Engaging the community to achieve a vision: The Lents Green Ring

PSU sociology and urban planning researchers teamed up with City of Portland urban design staff to investigate accessibility and interests concerning green spaces in the city, including the Green Loop, a concept by the City’s Bureau of Planning and Sustainability that envisions green spaces, bike and pedestrian networks, and recreational routes as part of the Central City 2035 plan. Their findings revealed low income communities outside of the city center valued local connectivity and desired safe streets within their neighborhoods—i.e., localized versions of the mostly downtown-focused design of the Green Loop.

Community-based organizations in the historically underserved Lents neighborhood, led by ISS partner Green Lents immediately got to work with City planners, thinking about how to connect a network of unimproved streets crossed by heavily-trafficked highways, with the growing number of community assets, schools, and parks. The Lents Green Ring project came to light, focusing on improving neighborhood safety and accessibility through place-making and community-led advocacy. In addition to social connections, the project aims to improve habitat connectivity for pollinators in urban and natural areas in Lents.

PA312 students

Supported by PSU from inception, the Green Ring project is a shining example of how faculty and students contribute expertise and talent to local development, co-designing solutions with communities and partner organizations. Over the past year, planning students compiled a preliminary bicycle and pedestrian plan for the Green Ring, and engineering capstone students developed the traffic control plan with City officials for the 2017 Lents Founders’ Fair. Interns supported by ISS helped partners Green Lents, Better Block and Oregon Walks organize the fair, which showcased an important section of the Green Ring, for hundreds of residents and visitors. PSU students in a design class created the Green Ring logo in use today.
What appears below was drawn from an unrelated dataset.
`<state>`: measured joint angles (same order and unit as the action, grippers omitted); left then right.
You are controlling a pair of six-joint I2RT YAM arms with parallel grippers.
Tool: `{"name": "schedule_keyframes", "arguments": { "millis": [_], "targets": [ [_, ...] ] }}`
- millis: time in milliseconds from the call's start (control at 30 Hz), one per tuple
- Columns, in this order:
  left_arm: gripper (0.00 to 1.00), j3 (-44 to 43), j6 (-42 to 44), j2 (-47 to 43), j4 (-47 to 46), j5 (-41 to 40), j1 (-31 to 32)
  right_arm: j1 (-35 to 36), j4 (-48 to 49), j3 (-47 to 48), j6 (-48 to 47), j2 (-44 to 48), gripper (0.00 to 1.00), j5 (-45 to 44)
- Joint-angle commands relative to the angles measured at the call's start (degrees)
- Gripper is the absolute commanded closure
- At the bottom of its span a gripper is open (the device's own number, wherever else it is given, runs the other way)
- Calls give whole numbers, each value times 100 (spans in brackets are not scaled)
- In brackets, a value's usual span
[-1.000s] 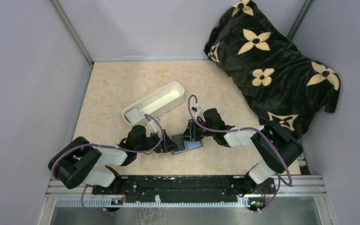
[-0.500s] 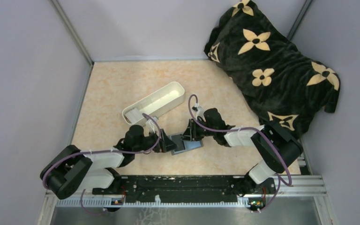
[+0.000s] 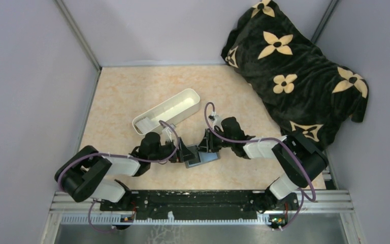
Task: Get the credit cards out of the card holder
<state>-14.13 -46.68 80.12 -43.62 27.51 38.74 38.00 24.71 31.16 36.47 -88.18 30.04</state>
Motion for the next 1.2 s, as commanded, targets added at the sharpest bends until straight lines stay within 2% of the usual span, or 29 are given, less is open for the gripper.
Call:
{"name": "schedule_keyframes", "arguments": {
  "millis": [0,300,600,1167],
  "targets": [
    [3,20,16,144,-377,68,-33,-72,122,15,-117,82,70,39],
    [3,235,62,250,-362,-9,-33,-75,296,-24,-109,-208,70,-10],
    [3,315,-27,463,-576,24,-33,-81,918,-228,-8,-991,65,101],
    [4,353,-83,679,-734,34,-33,-76,1680,-303,381,-1115,65,738]
  ]
}}
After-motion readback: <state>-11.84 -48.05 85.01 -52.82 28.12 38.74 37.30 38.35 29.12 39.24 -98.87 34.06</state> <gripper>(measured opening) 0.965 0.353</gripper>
PA312 studentsFor ISS and our partners, improving transit access and bike and pedestrian facilities for underserved communities is vital, and equally important are its linkages to urban ecology and the social connections. In response to the priorities of Green Lents and their allies, ISS is supporting broad-based community engagement efforts to further develop the Green Ring concept.

PSU researchers have led several community walks along the Green Ring to better understand the constraints residents face to access and when walking or rolling along the route. Weekly walks were scheduled over the course of three months and were adapted to account for parental responsibilities, language differences, time constraints, and income barriers of the different participants. ISS and Green Lents wanted to grow the number of participants contributing information, and are now collaborating with the PSU Public Administration Department’s Foundations of Community Leadership class over the 2017-18 academic year to have students build on existing data and connect the work to urban ecology.

As the fall term draws to an end, students presented the first set of findings to Green Lents and City officials. As a result of intercept surveys, students identified the top three concerns for residents for the Green Ring: traffic, lack of sidewalks, and personal safety. Residents responding to the survey, approximately 37% of whom were Latinx, were both surprised and delighted to be asked by students from diverse backgrounds about their neighborhood.

The Foundations of Community Leadership class will collaborate with Green Lents to engage various community groups not previously contacted about this project and will be led by different faculty members each term. To facilitate continuity from one term to the next, ISS funds an undergraduate intern with Green Lents and an undergraduate Sustainability Student Fellow to work with the faculty. Building off of the data collected from the previous terms, students in the spring term will deliver a comprehensive view of the neighborhoods’ feedback and co-facilitate a community forum to prioritize short-term and long-term investments to improve their neighborhood, from sidewalks, to cross-walks, to lighting, to signage.

PA312 studentsBut the Lents community is not the only one benefiting from this collaboration. The Green Ring project also highlights the transformation that community-based learning has on students. “The project wasn’t about getting a grade, says Leslie, a student in the course. It was about getting into the community and learning something there.” Liv, another student, agrees: “[through my experience in Lents,] I learned an important lesson on how to genuinely communicate with other people.”